—Ah! si vous m’aviez vu, reprit le sous-chef, il y a dix-sept ans...

—Vous étiez gentil? répliqua Crevel.

—C’est ce qui m’a perdu; si j’avais été comme vous je serais Pair et Maire.

—Oui, dit en souriant Crevel, vous avez trop fait la guerre, et, des deux métaux que l’on gagne à cultiver le dieu du commerce, vous avez pris le mauvais, la drogue!

Et Crevel éclata de rire.
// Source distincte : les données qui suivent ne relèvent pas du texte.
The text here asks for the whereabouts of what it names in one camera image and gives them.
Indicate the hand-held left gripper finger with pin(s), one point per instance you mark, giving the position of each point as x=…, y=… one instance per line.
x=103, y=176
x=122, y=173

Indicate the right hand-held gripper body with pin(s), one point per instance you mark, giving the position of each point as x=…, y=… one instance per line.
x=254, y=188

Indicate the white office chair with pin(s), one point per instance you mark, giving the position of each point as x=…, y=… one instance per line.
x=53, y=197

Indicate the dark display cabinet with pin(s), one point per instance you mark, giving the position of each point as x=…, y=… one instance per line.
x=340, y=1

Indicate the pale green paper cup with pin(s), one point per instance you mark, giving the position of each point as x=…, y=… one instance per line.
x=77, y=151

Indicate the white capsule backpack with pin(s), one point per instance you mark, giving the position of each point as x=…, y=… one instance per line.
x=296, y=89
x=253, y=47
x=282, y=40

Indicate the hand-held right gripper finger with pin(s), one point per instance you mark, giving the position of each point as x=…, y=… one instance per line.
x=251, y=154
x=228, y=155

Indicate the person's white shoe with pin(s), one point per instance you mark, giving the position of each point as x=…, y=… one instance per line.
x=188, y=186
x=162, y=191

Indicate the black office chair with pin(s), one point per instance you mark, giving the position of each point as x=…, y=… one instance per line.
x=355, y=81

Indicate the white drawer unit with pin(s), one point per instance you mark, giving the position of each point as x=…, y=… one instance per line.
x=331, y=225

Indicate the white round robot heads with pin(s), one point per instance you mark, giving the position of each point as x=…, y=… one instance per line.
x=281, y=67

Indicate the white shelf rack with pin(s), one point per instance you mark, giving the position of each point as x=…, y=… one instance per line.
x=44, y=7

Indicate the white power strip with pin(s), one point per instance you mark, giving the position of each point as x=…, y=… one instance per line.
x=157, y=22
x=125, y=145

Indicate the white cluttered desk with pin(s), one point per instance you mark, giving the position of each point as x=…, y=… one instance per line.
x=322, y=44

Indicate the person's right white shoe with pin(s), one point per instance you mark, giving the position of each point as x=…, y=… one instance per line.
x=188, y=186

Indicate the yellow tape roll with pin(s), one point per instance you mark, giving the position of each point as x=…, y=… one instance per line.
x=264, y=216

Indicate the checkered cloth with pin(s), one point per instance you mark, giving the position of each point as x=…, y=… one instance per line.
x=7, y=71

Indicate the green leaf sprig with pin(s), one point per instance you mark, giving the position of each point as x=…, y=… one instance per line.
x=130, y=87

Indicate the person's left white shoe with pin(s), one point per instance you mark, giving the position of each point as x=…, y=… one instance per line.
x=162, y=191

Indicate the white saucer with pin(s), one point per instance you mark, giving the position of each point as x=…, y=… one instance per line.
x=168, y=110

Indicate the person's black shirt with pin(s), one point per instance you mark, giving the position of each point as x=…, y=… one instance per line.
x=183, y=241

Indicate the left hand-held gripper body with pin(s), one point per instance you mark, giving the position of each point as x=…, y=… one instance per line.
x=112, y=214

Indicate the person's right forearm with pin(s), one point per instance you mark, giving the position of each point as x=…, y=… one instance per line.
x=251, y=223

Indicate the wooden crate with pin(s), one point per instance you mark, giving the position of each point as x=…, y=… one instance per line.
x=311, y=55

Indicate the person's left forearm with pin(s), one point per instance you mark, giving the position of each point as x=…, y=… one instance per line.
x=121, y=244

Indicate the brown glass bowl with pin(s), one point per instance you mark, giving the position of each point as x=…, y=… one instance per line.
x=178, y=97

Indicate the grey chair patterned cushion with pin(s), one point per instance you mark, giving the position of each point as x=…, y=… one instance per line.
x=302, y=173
Si Marneffe se fâchait à propos de son honneur en péril, il prenait toujours bien ces vulgaires et ignobles plaisanteries; elles étaient comme la petite monnaie de la conversation entre Crevel et lui.

—Ève me coûte cher, c’est vrai; mais, ma foi, courte et bonne, voilà ma devise.
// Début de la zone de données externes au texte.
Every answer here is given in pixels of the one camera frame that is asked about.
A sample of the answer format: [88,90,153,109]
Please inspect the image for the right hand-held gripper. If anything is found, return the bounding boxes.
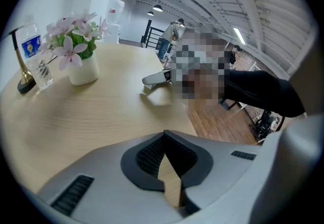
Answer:
[142,40,228,86]

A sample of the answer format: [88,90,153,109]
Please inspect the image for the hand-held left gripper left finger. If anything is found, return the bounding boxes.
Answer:
[37,130,183,220]

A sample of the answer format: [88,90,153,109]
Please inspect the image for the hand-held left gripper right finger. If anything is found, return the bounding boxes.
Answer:
[163,130,262,216]

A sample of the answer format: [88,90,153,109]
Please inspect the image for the small white plastic block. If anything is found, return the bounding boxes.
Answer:
[143,81,163,90]

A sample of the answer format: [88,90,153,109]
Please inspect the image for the person's right forearm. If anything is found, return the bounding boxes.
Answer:
[222,69,306,118]

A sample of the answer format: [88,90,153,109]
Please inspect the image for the white side table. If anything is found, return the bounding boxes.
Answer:
[161,38,179,63]

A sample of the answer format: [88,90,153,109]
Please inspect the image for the black metal railing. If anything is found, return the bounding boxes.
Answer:
[140,19,165,49]

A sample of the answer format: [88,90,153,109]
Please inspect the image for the black equipment pile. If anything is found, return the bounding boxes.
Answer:
[253,110,286,140]

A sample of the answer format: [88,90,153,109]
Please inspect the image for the white water dispenser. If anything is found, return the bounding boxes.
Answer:
[103,23,121,43]

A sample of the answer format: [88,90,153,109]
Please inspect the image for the pink flowers in white pot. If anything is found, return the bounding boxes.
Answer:
[37,10,112,86]

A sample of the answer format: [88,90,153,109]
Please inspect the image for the long ceiling light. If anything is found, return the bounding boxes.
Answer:
[232,27,246,44]

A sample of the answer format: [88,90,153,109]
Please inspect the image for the white shade table lamp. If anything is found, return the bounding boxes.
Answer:
[5,22,37,95]

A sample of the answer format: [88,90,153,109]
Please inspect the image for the clear plastic water bottle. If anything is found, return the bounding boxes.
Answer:
[19,14,54,92]
—J’aime mieux longue et heureuse, répliqua Crevel.

Madame Marneffe entra, vit son mari jouant avec Crevel, et le baron, tous trois seuls dans le salon; elle comprit, au seul aspect de la figure du dignitaire municipal, toutes les pensées qui l’avaient agité, son parti fut aussitôt pris.

—Marneffe! mon chat! dit-elle en venant s’appuyer sur l’épaule de son mari et passant ses jolis doigts dans des cheveux d’un vilain gris sans pouvoir couvrir la tête en les ramenant, il est bien tard pour toi, tu devrais t’aller coucher. Tu sais que demain il faut te purger, le docteur l’a dit, et Reine te fera prendre du bouillon aux herbes dès sept heures... Si tu veux vivre, laisse là ton piquet...

—Faisons-le en cinq marqués? demanda Marneffe à Crevel.